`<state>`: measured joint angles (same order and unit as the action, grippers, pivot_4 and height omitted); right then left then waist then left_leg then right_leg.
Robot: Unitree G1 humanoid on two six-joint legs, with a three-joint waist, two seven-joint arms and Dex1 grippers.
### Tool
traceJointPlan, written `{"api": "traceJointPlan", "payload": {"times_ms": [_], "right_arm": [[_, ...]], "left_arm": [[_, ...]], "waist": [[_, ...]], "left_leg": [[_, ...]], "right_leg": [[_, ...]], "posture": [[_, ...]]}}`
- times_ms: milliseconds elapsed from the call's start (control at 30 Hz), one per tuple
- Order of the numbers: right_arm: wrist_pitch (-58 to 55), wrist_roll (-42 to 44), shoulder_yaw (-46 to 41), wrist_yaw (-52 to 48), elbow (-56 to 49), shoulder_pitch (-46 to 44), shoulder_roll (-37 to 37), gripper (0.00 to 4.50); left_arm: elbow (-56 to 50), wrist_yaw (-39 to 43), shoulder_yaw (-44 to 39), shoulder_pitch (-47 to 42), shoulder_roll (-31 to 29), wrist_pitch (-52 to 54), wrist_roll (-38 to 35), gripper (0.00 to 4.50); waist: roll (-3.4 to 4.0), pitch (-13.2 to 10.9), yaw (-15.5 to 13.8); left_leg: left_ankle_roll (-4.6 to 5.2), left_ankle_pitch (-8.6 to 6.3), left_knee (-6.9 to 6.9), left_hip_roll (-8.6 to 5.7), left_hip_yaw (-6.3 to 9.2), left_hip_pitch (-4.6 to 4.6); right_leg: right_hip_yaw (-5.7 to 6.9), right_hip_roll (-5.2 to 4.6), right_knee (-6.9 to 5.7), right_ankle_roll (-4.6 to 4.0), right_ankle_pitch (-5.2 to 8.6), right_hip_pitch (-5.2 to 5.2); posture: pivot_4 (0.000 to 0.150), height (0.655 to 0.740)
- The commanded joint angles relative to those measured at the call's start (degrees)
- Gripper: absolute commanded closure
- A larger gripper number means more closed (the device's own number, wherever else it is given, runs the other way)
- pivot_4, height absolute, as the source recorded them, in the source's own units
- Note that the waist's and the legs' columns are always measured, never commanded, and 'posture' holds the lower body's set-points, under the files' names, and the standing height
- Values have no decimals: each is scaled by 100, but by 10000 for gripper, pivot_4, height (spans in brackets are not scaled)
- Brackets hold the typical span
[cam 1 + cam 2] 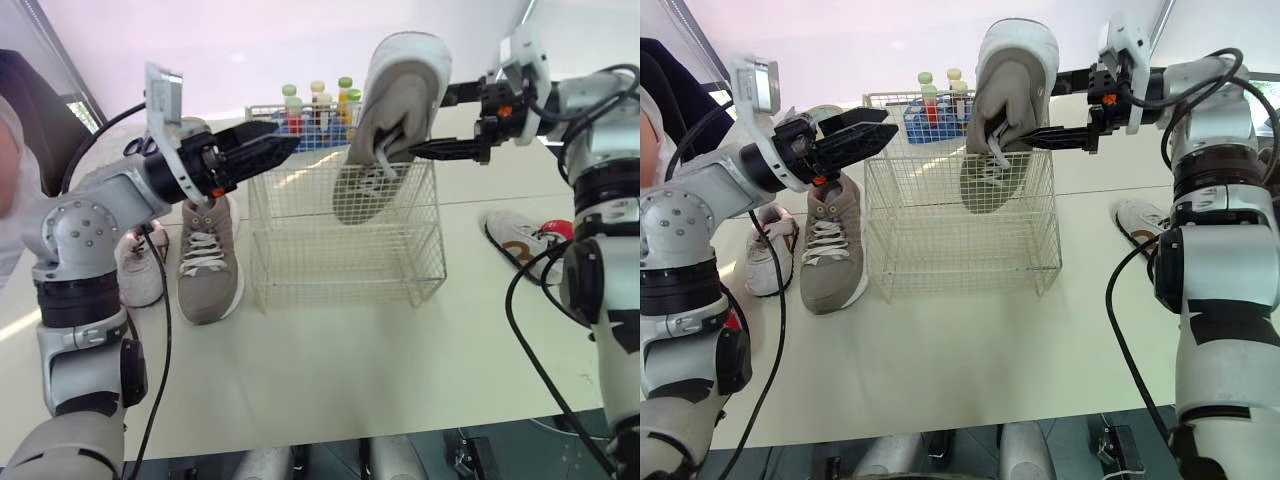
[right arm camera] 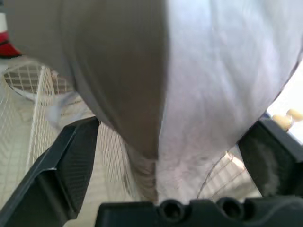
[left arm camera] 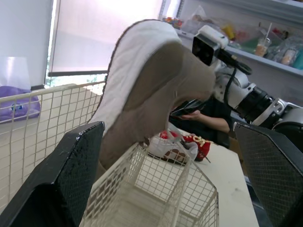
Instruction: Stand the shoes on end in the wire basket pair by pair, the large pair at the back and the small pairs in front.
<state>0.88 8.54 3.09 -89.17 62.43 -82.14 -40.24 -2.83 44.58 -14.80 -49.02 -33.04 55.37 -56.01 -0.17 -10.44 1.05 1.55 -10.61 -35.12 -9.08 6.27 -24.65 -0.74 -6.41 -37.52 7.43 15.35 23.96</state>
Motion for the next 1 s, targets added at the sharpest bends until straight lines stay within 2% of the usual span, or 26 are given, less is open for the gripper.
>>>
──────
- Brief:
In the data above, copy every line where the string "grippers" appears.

- Written solution:
`<state>`: measured joint angles (same order and unit as the action, grippers, pivot_4 and height omitted); right then left then waist then left_leg then right_leg.
Robot: Unitree G1 humanoid on two six-joint legs, with a three-joint waist, two seven-joint arms and Dex1 grippers.

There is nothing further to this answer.